── SOURCE MATERIAL

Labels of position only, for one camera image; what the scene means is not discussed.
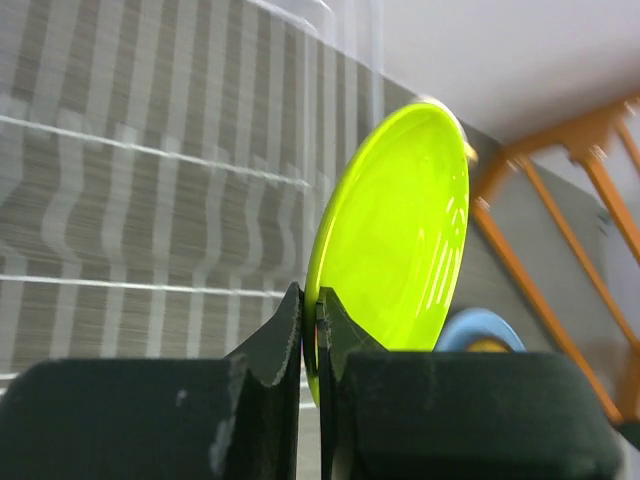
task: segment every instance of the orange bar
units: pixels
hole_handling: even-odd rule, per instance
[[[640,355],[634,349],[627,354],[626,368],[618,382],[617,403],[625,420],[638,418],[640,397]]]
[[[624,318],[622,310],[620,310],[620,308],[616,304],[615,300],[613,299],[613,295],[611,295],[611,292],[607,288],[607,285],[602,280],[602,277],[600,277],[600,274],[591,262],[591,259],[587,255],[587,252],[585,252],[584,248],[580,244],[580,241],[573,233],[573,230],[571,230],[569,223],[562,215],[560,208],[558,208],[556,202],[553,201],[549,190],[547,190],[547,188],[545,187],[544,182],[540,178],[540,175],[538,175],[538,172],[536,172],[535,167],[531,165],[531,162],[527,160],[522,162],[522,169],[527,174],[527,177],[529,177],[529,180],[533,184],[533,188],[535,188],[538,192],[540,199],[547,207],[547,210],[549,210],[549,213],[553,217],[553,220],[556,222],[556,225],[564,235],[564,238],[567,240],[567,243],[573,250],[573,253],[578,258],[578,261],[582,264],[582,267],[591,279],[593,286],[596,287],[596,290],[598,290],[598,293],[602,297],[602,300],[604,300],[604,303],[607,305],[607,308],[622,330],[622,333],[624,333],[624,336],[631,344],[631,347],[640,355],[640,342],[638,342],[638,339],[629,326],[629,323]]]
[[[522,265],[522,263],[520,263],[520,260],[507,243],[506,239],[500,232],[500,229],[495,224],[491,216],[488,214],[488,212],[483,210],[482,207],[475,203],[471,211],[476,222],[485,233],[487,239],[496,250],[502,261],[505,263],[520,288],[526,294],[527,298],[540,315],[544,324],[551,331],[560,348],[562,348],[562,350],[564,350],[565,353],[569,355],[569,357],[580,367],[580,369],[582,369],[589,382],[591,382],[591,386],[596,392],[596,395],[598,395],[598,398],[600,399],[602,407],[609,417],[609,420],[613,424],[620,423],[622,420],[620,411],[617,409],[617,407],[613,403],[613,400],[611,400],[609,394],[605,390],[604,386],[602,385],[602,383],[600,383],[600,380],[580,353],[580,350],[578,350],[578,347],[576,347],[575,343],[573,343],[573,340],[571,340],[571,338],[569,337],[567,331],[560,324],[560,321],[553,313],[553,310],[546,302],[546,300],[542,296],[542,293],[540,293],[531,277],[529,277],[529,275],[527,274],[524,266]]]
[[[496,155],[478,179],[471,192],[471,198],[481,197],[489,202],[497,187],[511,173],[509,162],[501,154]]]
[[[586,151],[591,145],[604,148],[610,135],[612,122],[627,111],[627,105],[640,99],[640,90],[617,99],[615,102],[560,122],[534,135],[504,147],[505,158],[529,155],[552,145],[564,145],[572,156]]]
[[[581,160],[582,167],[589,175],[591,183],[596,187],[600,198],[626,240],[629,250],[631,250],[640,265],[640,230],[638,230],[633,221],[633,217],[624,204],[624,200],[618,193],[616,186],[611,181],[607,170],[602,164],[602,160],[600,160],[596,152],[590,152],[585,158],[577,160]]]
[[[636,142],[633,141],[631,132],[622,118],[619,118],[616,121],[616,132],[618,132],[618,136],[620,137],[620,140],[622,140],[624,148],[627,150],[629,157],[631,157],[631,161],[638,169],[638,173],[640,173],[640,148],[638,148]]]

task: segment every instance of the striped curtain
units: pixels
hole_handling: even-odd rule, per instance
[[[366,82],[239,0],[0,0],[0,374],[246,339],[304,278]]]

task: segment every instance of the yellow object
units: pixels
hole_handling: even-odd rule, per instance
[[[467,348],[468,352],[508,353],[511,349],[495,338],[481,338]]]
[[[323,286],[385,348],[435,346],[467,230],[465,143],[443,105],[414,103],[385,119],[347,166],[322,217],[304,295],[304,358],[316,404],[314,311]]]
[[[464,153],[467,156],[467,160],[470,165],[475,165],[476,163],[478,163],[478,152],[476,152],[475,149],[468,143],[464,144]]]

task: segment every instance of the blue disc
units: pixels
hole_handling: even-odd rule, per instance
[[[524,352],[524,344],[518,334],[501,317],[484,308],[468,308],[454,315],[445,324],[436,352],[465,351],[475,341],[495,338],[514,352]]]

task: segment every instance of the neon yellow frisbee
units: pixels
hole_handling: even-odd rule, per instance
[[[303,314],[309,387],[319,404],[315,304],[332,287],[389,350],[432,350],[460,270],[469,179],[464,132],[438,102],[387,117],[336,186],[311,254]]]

────

§ **ACTION ITEM**:
Each line above should be returned exactly as it stands, minus any pictures.

§ **SOLUTION TO THIS EXERCISE**:
Labels of position only, for one camera image; what the scene means is not discussed.
task: segment every instance of the orange bar
units: pixels
hole_handling: even-odd rule, per instance
[[[640,355],[634,349],[627,354],[626,368],[618,382],[617,403],[625,420],[638,418],[640,397]]]
[[[624,318],[622,310],[620,310],[620,308],[616,304],[615,300],[613,299],[613,295],[611,295],[611,292],[607,288],[607,285],[602,280],[602,277],[600,277],[600,274],[591,262],[591,259],[587,255],[587,252],[585,252],[584,248],[580,244],[580,241],[573,233],[573,230],[571,230],[569,223],[562,215],[560,208],[558,208],[556,202],[553,201],[549,190],[547,190],[547,188],[545,187],[544,182],[540,178],[540,175],[538,175],[538,172],[536,172],[535,167],[531,165],[531,162],[527,160],[522,162],[522,169],[527,174],[527,177],[529,177],[529,180],[533,184],[533,188],[535,188],[538,192],[540,199],[547,207],[547,210],[549,210],[549,213],[553,217],[553,220],[556,222],[556,225],[564,235],[564,238],[567,240],[567,243],[573,250],[573,253],[578,258],[578,261],[582,264],[582,267],[591,279],[593,286],[596,287],[596,290],[598,290],[598,293],[602,297],[602,300],[604,300],[604,303],[607,305],[607,308],[622,330],[622,333],[624,333],[624,336],[631,344],[631,347],[640,355],[640,342],[638,342],[638,339],[629,326],[629,323]]]
[[[522,265],[522,263],[520,263],[520,260],[507,243],[506,239],[500,232],[500,229],[495,224],[491,216],[488,214],[488,212],[483,210],[482,207],[475,203],[471,211],[476,222],[485,233],[487,239],[496,250],[502,261],[505,263],[520,288],[526,294],[527,298],[540,315],[544,324],[551,331],[560,348],[562,348],[562,350],[564,350],[565,353],[569,355],[569,357],[580,367],[580,369],[582,369],[589,382],[591,382],[591,386],[596,392],[596,395],[598,395],[598,398],[600,399],[602,407],[609,417],[609,420],[613,424],[620,423],[622,420],[620,411],[617,409],[617,407],[613,403],[613,400],[611,400],[609,394],[605,390],[604,386],[602,385],[602,383],[600,383],[600,380],[580,353],[580,350],[578,350],[578,347],[576,347],[575,343],[573,343],[573,340],[571,340],[571,338],[569,337],[567,331],[560,324],[560,321],[553,313],[553,310],[546,302],[546,300],[542,296],[542,293],[540,293],[531,277],[529,277],[529,275],[527,274],[524,266]]]
[[[496,155],[478,179],[471,192],[471,198],[481,197],[489,202],[497,187],[511,173],[509,162],[501,154]]]
[[[586,151],[591,145],[604,148],[610,135],[612,122],[627,111],[627,105],[640,99],[640,90],[617,99],[615,102],[560,122],[534,135],[504,147],[505,158],[529,155],[552,145],[564,145],[572,156]]]
[[[581,160],[582,167],[589,175],[591,183],[596,187],[600,198],[626,240],[629,250],[631,250],[640,265],[640,230],[638,230],[633,221],[633,217],[624,204],[624,200],[618,193],[616,186],[611,181],[607,170],[602,164],[602,160],[600,160],[596,152],[590,152],[585,158],[577,160]]]
[[[636,142],[633,141],[631,132],[622,118],[619,118],[616,121],[616,132],[618,132],[618,136],[620,137],[620,140],[622,140],[624,148],[627,150],[629,157],[631,157],[631,161],[638,169],[638,173],[640,173],[640,148],[638,148]]]

task: segment every instance of the striped curtain
units: pixels
hole_handling: even-odd rule, per instance
[[[366,82],[239,0],[0,0],[0,374],[246,339],[304,278]]]

task: segment every instance of the yellow object
units: pixels
hole_handling: even-odd rule, per instance
[[[467,348],[468,352],[508,353],[511,349],[495,338],[481,338]]]
[[[323,286],[385,348],[435,346],[467,230],[465,143],[443,105],[414,103],[385,119],[347,166],[322,217],[304,295],[304,358],[316,404],[314,311]]]
[[[464,153],[467,156],[467,160],[470,165],[475,165],[476,163],[478,163],[478,152],[476,152],[475,149],[468,143],[464,144]]]

task: segment every instance of the blue disc
units: pixels
hole_handling: even-odd rule, per instance
[[[524,352],[524,344],[518,334],[501,317],[484,308],[468,308],[454,315],[445,324],[436,352],[465,351],[475,341],[495,338],[514,352]]]

task: segment every instance of the neon yellow frisbee
units: pixels
hole_handling: even-odd rule, per instance
[[[303,314],[309,387],[319,404],[315,304],[332,287],[389,350],[432,350],[460,270],[469,179],[464,132],[438,102],[387,117],[336,186],[311,254]]]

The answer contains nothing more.